[Brief]
Wherever the listing holds a picture, leave it out, and copy the remainder exactly.

________________

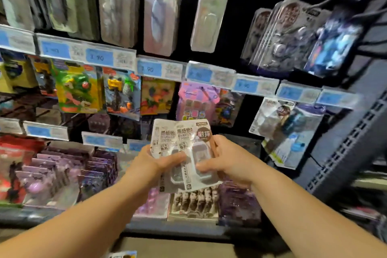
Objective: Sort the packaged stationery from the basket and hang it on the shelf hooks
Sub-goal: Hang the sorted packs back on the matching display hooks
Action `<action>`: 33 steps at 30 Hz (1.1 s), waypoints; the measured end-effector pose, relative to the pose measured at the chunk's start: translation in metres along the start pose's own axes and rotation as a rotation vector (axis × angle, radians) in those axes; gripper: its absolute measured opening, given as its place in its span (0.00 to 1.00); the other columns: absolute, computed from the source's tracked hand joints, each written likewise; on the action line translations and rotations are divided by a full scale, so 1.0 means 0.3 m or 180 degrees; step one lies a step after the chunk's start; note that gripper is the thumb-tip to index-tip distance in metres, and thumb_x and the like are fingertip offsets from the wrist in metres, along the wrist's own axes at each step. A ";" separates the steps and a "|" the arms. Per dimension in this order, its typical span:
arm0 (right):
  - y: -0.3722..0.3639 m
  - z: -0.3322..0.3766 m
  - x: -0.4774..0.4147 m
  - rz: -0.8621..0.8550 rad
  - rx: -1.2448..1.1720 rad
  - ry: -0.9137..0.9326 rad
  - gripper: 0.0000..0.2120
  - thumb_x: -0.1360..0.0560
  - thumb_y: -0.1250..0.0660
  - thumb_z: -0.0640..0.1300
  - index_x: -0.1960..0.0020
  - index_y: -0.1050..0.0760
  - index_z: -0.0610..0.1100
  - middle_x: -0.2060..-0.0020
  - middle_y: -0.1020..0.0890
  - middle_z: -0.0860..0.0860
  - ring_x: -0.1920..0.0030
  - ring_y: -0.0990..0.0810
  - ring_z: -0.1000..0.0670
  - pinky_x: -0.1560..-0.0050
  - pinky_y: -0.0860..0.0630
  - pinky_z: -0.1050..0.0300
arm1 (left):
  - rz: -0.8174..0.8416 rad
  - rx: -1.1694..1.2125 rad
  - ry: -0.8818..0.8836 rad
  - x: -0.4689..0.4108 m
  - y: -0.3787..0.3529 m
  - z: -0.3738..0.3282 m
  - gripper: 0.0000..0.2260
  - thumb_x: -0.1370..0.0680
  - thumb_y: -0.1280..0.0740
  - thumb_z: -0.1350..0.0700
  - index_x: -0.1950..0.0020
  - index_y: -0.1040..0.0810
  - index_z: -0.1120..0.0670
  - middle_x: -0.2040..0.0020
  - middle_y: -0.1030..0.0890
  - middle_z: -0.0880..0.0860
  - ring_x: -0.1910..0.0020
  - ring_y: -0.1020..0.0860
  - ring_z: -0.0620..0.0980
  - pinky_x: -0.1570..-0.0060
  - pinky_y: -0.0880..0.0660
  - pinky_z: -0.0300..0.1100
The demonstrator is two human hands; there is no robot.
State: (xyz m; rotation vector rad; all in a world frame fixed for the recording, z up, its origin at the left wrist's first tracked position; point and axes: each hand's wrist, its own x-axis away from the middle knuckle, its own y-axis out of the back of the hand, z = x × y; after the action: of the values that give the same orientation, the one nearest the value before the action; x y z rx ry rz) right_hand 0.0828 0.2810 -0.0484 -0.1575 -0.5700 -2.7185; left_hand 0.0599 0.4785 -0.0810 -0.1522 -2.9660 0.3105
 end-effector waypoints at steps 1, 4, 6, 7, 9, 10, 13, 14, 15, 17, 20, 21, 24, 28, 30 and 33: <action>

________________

[Response below]
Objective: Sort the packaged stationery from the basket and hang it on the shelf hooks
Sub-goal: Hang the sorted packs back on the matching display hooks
Action `<action>`: 33 steps at 30 Hz (1.1 s), waypoints; the measured end-effector pose, relative to the pose measured at the chunk's start: translation in metres along the start pose's own axes and rotation as a rotation vector (axis × angle, radians) in those axes; gripper: its absolute measured opening, given as its place in its span (0.00 to 1.00); the other columns: absolute, computed from the source's tracked hand joints, each written likewise; on the action line translations and rotations are divided by a full scale, so 1.0 means 0.3 m or 180 degrees; step one lies a step after the chunk's start; note that gripper is the thumb-tip to index-tip distance in metres, and thumb_x and the like are fingertip offsets from the wrist in metres, along the wrist's own axes at each step. A ";" separates the steps and a "|" the arms. Per dimension in this order, its typical span:
arm0 (right):
  - y: -0.3722..0.3639 m
  - z: -0.3322..0.3766 m
  - x: -0.4774..0.4147 m
  - rz: -0.8621..0.8550 rad
  - rx: -1.2448..1.1720 rad
  - ry: -0.9137..0.9326 rad
  - gripper: 0.0000..0.2120
  - thumb_x: -0.1360..0.0560
  - thumb_y: -0.1250..0.0660
  - thumb_z: -0.0640..0.1300
  - index_x: -0.1960..0.0020
  - index_y: -0.1050..0.0760
  - index_z: -0.0610..0.1100
  - middle_x: -0.2060..-0.0020
  - middle_y: -0.1020..0.0890
  - middle_z: -0.0860..0.0860
  - ring_x: -0.1920..0.0030
  - ring_y: -0.0990..0.0810
  - ring_z: -0.1000..0.0670
  - pinky_x: -0.1560..-0.0050
  - pinky_y: -0.0860..0.0630
  - pinky_z: -0.1050..0.0300
arm1 (left):
  - rz: -0.8174..0.8416 rad
  - rx: -1.1694..1.2125 rad
  - ry: -0.8818..0.8836 rad
  - x: -0.4689..0.4108 m
  - y: -0.3787..0.3529 m
  - z: -0.3738..0.3282 m
  - gripper: 0.0000..0.2260
  - thumb_x: -0.1370..0.0680
  - thumb_y: -0.1280..0.0740
  - thumb_z: -0.1350..0.0700
  - index_x: -0.1950..0.0020
  - index_y: -0.1040..0.0810
  - index_z: -0.1120..0.0670
  - middle_x: -0.2040..0.0020
  - middle_y: -0.1030..0.0890
  - middle_z: -0.0880..0.0860
  - ring_x: -0.1910..0.0020
  - ring_y: -0.1020..0.0860
  - ring_z: -0.0620..0.0980
  - pinky_x: -0.1570..-0.0060
  - pinky_y: -0.0880..0.0660
  - pinky_z: -0.0300..0.1100
The demonstrator is two human hands; there is no robot.
State: (xyz m; rotation vector rad; all in a world frame fixed for the recording, z up, its origin at the left wrist's first tracked position; point and axes: each hand's wrist, its own x-axis away from the middle knuckle, its own y-axis out of the back of the hand, z = x × y; after the action: of the values that give the same orientation, the one nearest the value before the action; x y z rx ry rz) right_hand 0.0828 0.2810 -0.0484 -0.1575 -0.5700 -2.7185; left_hand 0.0599 0.4785 -0.0810 -0.1522 -2.9660 0.3105
 end-effector waypoints at steps 1, 4, 6, 7, 9, 10, 13, 14, 15, 17, 20, 21, 24, 28, 30 and 33: <action>

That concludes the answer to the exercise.